Figure 4. ORFeome capture using LASSO probes. a, Schematic of the workflow. b, Post-capture PCR of circles obtained from the capture of 3,078 ORFs of E. coli K12 performed using the LASSO probe library. The inset is a histogram denoting the size distribution of the targeted ORFs split into bin sizes of 40 bp. Targeted ORFs have an increase in 140bp of residual LASSO sequences once captured and run on a gel. c. Median RPKM enrichment ratios of targeted ORFs versus non-targeted genetic elements ratios of a LASSO probe library obtained by using the DNA Recombinase Mediated Assembly (blue) and the assembly method developed by Tosi L. and coworkers in 2017 (red). d, Bee swarm plot combined with boxplot Average depth of sequencing per kilobase for each targeted ORF (n=3087) and non targeted ORF (n=905). Center lines show the medians; box limits indicate the 25th and 75th percentiles as determined by R software; whiskers extend 1.5 times the interquartile range from the 25th and 75th percentiles, outliers are represented by dots. n = 3057, 1004 sample points. e.Normalized read depth of targeted ORFs as a function of the length of the ORF
Post capture PCR of circles obtained from the capture of 3078 ORFs of E.coli K12 was run in a 1.2% agarose gel and is shown in Fig. 4 b. and their apparent size distribution corresponded well with that of the targeted ORFs. Post capture PCR amplicon was enzymatically fragmented and sequenced on an Illumina NextSeq instrument to obtain 150 nucleotide paired end reads.

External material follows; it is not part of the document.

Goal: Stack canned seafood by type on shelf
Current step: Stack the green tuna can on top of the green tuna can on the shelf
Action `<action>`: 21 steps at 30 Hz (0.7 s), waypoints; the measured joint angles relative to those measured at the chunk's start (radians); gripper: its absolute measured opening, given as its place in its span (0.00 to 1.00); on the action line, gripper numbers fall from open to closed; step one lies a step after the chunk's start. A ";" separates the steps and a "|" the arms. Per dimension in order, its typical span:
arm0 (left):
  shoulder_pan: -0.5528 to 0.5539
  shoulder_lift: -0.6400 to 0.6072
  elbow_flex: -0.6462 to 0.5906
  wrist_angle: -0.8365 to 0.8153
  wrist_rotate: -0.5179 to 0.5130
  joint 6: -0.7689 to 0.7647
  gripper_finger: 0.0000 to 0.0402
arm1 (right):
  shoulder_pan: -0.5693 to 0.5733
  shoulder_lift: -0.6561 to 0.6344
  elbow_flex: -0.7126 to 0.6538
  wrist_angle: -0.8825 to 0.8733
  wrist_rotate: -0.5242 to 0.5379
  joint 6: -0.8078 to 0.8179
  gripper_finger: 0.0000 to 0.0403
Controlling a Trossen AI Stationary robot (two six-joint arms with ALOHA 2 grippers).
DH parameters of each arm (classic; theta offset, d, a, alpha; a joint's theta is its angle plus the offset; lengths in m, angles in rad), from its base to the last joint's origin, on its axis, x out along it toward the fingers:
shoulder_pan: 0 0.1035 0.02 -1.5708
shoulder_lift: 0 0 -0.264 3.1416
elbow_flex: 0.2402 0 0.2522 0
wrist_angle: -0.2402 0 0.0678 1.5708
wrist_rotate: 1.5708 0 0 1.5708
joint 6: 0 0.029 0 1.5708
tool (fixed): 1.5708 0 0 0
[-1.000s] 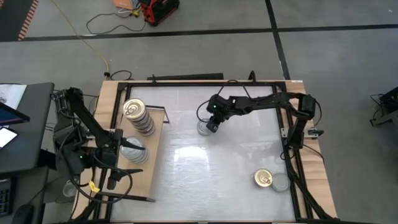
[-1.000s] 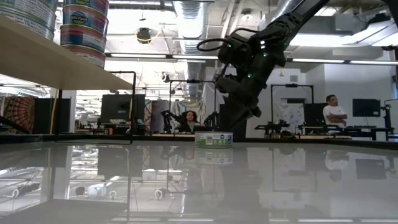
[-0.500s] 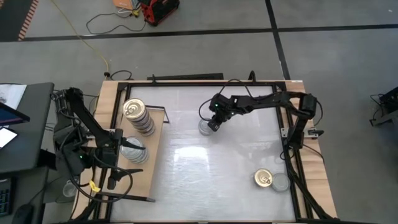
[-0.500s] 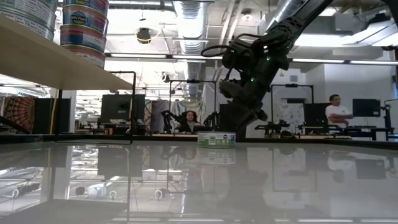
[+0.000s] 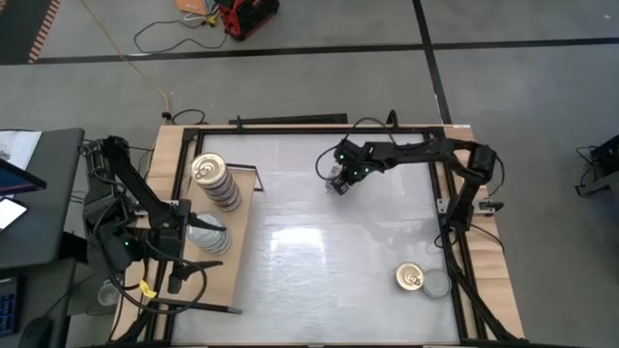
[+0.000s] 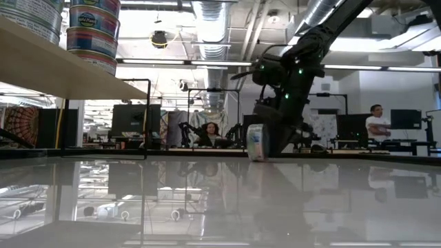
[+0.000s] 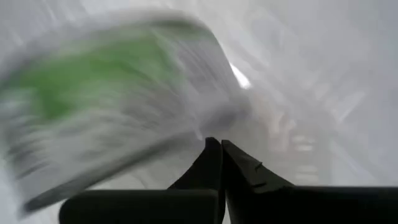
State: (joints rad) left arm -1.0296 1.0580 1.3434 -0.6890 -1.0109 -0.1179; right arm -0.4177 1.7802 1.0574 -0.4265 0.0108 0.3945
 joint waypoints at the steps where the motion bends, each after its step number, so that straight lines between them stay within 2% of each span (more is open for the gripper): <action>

For reads mapping to the E. coli genome, we calculated target enrichment factors, which we defined as the reads per kilobase of genetic element per million reads (RPKM), which were mapped to the targeted ORFs versus non-targeted ORFs. Furthermore, RPKM targeted/non-targeted ratios were analyzed for different length genetic elements by binning Fig. 4 c In this experiment, LASSO targeted ORFs were enriched in all bins (up to ~250 × for ORFs < 1kb) representing 8 times improvement in comparison to enrichment previously measured by Tosi and coworkers (2017).
Fig. 4d. illustrates box plots of average depth of sequencing per kilobase for each targeted and for each untargeted ORF. The targeted ORFs were significantly enriched compared with the non-targeted ORFs (by Welch two-sample t-test). The mean and the median RPKM of the targets was 2476 and 264 for the targets respectively while the mean and the median RPKM of the Non Targets was 31 and 1.26 respectively. Fold-enrichment of targets was calculated to be between 60- and 200-fold (by the median or mean of the target RPKM, respectively, over the mean non-target RPKM). At a cutoff of three times the median non-target RPKM, around 70% of the targeted ORFs were successfully captured. The normalized abundance of each target ORF was negatively correlated with the ORF length; (Fig. 4e ). This length bias was previously reported (Tosi et al. 2017) and it reflects target length-dependent capture efficiency, post-capture PCR bias or a combination of the two effects.